Иван Шевцов - Во имя отца и сына
Лада с удивлением слушала Макса, впиваясь открытыми, доверчивыми глазами в его лицо, полное решимости и силы. Она видела и слышала того самого героя времени, которых изображают на страницах журнала "Юность", которых хвалит учительница литературы и ругает Коля. Все, что говорил Макс, было для нее ново. Ей никогда такие неожиданные мысли и в голову не приходили, было странно их слышать, и в то же время ее подмывало любопытство: хотелось понять этих людей, объявляющих себя запевалами молодого поколения. Какой-то заграничный ликер, приятный на вкус, горячей волной разливался по всему телу, возбуждая, рисовал окружающий мир розовыми красками, и далекие тайные желания и мечты подходили к порогу действительности. Оставалось всего лишь сделать один шаг, чтоб переступить этот порог. Тут не было никаких запретов, можно было делать все, что хочешь. Лицо ее полыхало. Она вся была словно в огне и пыталась гасить этот внезапный пожар освежающим фруктовым напитком, удивительно ароматным. Лада пила его впервые и с большим наслаждением, чем густой душистый ликер. Тут можно было пить и есть все, сколько твоей душе угодно.
Дин сказал Ладе:
- Брось ты пить этот подсахаренный рыбий жир. Попробуй этого. - И вместо ликера налил коньяку.

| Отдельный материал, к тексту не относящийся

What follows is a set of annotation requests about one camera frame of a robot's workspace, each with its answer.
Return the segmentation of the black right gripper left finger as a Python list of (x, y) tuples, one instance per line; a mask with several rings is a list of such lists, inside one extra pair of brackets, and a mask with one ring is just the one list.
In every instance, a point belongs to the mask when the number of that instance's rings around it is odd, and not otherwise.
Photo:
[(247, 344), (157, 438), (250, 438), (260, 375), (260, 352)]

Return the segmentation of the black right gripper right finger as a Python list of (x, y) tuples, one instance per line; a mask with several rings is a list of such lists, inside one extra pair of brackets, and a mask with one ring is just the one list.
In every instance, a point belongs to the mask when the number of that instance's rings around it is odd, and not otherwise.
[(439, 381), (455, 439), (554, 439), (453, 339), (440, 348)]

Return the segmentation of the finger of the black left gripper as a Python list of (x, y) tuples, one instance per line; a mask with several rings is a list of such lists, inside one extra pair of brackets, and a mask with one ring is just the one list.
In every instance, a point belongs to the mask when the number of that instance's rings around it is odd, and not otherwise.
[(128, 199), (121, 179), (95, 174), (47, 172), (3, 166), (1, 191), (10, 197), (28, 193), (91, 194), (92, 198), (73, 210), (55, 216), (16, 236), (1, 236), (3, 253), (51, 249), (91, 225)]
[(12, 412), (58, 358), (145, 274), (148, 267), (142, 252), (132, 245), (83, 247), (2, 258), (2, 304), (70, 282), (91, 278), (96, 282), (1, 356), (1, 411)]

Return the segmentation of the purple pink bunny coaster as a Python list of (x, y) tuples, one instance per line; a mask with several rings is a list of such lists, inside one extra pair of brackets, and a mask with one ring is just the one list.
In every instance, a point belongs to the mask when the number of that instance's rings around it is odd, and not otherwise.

Лада пригубила и отставила рюмку.
- Фу! Противно!
- Тогда пей шампанское. Из лучших сортов винограда. - Дин налил ей бокал. - Давай выпьем за тебя и за меня.
Лада отпила два глотка и поморщилась. Юна стала уговаривать:
- Пей! Шампанское - эликсир жизни. А хочешь сигарету? На, закури - это успокаивает.
Лада не знала, отчего ей нужно успокоиться, и отказалась от сигареты, покачав головой. Она с благодарностью улыбнулась подруге. Но в этот миг взгляд ее столкнулся с насмешливым и внимательным взглядом Макса, который будто в чем-то упрекал ее, говоря: "Ну чего боишься, глупенькая?" И тогда она ответила ему взглядом дерзким и сказала Юне с вызовом:
- Давай! - и потянулась через стол за сигаретой.
Она курила впервые в жизни, морщилась и слезилась от дыма, который почему-то попадал ей в глаза. А Макс сочувственно улыбнулся:
- Ничего, научишься. Это просто, как все просто в нашем сложном мире. Главное - будь самостоятельна. Для наших мам мы всегда будем дети, которых они готовы выпороть за самый безобидный естественный поступок. И ты для нее просто дите. А между тем это дите уже читало Бальзака и Мопассана, смотрело фильмы, которые детям до шестнадцати лет смотреть не разрешается.
- Родители во всем всегда видят трагедию, - сказала Юна. - Если девушка не пришла ночевать или стала не девушкой, то для них это - ужасное происшествие. Помнишь, Лада, какой у нас шум подняли из-за Ани?
- А чтобы не было трагедий, - добавил Дин, - родители должны как можно меньше знать о том, чем занимаются их дети. И дети не должны отчитываться перед родителями. Есть, конечно, дурочки, которые- приходят домой и докладывают: "Меня Петька поцеловал в парадном".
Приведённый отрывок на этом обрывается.